I’ve learned a lot since then, thanks to a lot of reading (I was always good at that) and some patient people who got me to see that “uh, no, this is not quite as good as you think it is, and here’s why”.

It’s part of why I’ve begun in the past year or so to at least attempt to gently, kindly educate when I can, when it is possible and it’s clear the person is at least trying .  I’m not perfect.  I sometimes lash out when people use really awful language to discuss things that are pretty much absolutes (like, YES! All autistic people deserve dignity and to not have their care needs blasted all over the internet by their parents and caretakers).  I have certain triggers, and I’m sorry, but I have a hard time taking you seriously if you refuse to read the information I provided (or at least start a Google search on the topic and read a tiny bit before demanding that I educate you).  But I am trying, a lot more than I was in the past.

I remember what it was like to be ignorant.  When my daughter was diagnosed definitively at age 3, the first resource that the doctors pointed me to was Autism Speaks.  I wrinkled my nose at some of what I read, and I decided that Google was a better idea, because I was not liking some of the language that I encountered.  Comments about grief upon obtaining a diagnosis were so jarring to me because I knew something was different from the time my daughter was 14 months old.  A diagnosis was confirmation of what I already knew to be true, not a surprise or a shock or something that was causing me grief  What a foreign concept.
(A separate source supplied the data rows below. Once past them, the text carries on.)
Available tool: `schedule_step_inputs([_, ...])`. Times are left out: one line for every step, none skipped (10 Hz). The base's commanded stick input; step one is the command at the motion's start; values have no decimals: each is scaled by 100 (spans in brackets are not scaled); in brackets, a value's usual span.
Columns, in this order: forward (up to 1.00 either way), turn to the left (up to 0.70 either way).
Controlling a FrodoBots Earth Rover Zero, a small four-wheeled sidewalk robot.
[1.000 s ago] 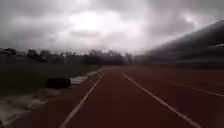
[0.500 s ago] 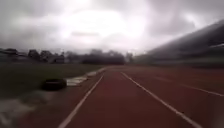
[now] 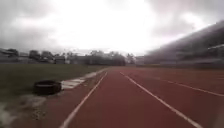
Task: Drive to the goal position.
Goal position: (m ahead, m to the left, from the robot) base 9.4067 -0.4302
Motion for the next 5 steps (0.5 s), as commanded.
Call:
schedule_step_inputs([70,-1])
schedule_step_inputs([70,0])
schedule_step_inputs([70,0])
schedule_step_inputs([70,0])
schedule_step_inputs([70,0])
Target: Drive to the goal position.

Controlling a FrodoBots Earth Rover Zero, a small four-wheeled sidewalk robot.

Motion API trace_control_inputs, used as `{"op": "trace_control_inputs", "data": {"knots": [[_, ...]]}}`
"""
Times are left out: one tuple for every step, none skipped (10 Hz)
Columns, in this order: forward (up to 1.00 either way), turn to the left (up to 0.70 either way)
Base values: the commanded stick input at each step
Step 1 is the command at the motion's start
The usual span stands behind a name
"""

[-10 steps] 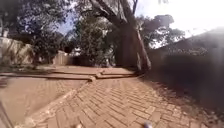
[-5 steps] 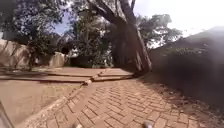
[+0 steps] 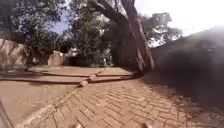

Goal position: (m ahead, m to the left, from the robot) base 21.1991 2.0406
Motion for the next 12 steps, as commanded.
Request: {"op": "trace_control_inputs", "data": {"knots": [[0.70,0.00],[0.70,0.00],[0.70,0.00],[0.70,0.00],[0.70,0.00],[0.70,0.00],[0.70,0.00],[0.70,0.00],[0.70,0.00],[0.70,0.00],[0.70,0.00],[0.70,0.00]]}}
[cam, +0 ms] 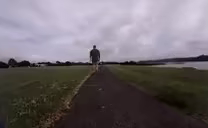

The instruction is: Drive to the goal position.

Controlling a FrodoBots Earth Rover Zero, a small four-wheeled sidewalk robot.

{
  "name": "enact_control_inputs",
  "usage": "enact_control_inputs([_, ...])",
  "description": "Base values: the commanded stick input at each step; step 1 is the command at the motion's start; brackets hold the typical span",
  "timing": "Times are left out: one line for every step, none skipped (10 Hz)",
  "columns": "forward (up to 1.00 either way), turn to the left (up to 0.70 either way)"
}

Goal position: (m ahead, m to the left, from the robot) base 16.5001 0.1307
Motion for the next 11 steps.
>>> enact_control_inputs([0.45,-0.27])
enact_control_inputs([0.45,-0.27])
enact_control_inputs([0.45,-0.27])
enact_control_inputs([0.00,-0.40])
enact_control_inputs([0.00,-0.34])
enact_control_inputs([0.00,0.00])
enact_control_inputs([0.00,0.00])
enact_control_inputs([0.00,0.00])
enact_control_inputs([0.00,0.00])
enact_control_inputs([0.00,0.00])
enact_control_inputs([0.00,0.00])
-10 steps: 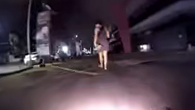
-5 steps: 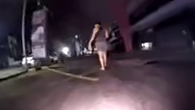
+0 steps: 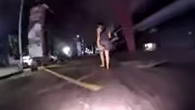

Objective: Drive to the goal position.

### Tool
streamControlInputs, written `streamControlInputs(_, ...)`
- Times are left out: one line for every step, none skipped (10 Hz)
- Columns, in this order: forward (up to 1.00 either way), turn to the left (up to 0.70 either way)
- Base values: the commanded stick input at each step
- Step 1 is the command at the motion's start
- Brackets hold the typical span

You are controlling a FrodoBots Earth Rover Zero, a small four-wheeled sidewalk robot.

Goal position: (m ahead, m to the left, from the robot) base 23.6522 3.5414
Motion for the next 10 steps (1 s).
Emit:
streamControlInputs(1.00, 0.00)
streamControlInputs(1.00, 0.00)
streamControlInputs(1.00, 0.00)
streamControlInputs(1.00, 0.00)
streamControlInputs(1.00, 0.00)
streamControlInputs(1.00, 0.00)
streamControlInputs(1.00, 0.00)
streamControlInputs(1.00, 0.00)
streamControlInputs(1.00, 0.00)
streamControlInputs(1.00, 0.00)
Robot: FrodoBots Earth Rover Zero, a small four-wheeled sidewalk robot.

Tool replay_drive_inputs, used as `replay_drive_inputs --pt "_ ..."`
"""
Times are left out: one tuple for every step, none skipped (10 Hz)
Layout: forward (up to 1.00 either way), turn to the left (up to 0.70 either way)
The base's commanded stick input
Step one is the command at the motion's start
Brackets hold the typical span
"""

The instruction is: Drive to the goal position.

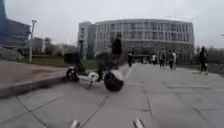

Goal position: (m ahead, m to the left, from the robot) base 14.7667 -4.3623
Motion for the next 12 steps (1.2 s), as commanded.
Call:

Luckily, I never got too far into Autism Speaks. I didn’t jump on the cure train, that’s for sure.  I wanted my kids to have the best life possible, and I knew that began not with therapies to change who they were, but with educational tools to help them learn in the way that was most comfortable for them.  Eventually, all of this acceptance and understanding and learning about my kids and how their brain worked made me realize that oh, I wasn’t so normal after all, and oh, they’re taking after me .  That journey of self discovery is something I’ll talk about another time, but it began when I was 27 and ended definitively with my own diagnosis when I was 30, which was nearly five years ago.  Once I realized that I was a lot more like my kids than I was like the neurotypical people I knew, autism stopped being this bogeyman and I realized that no, not all parents know their kids and their triggers as instinctively as I did.

For instance, I hated Walmart for all of its sensory obnoxiousness, and my kids did too.  I figured this out fairly quickly and we did some online ordering, some shopping in other stores.  I knew that the lights and the noise and smells bothered them, because they bothered me.  I could see them react in the same way I was.  I had just had 25+ years of being told that I was overreacting and finding ways of mitigating the pain of sensory overload, so I got us all out of there fairly quickly.

It still took a couple of years after figuring out that I might be Autistic for me to say that out loud, for me to identify that outside of my personal blog (not this one), and it still wasn’t until this year that I was fully confident of being “out” about being Autistic with everyone I encounter on a daily basis.

So having said that, I’m trying to be kind to those I meet.  I’m trying to help form this bridge of knowledge between those whose kids have just been diagnosed and activists (both autistic and not) who have been in the trenches for decades.

April is a hard month for a lot of us.  We can’t go outside without encountering something related to Autism Speaks and lighting it up blue.  So please, be kind, think about what you’re posting and whether an Autistic person would be helped or hurt by it, and please at least start looking up information on a topic before you demand that an Autistic person educate you about it.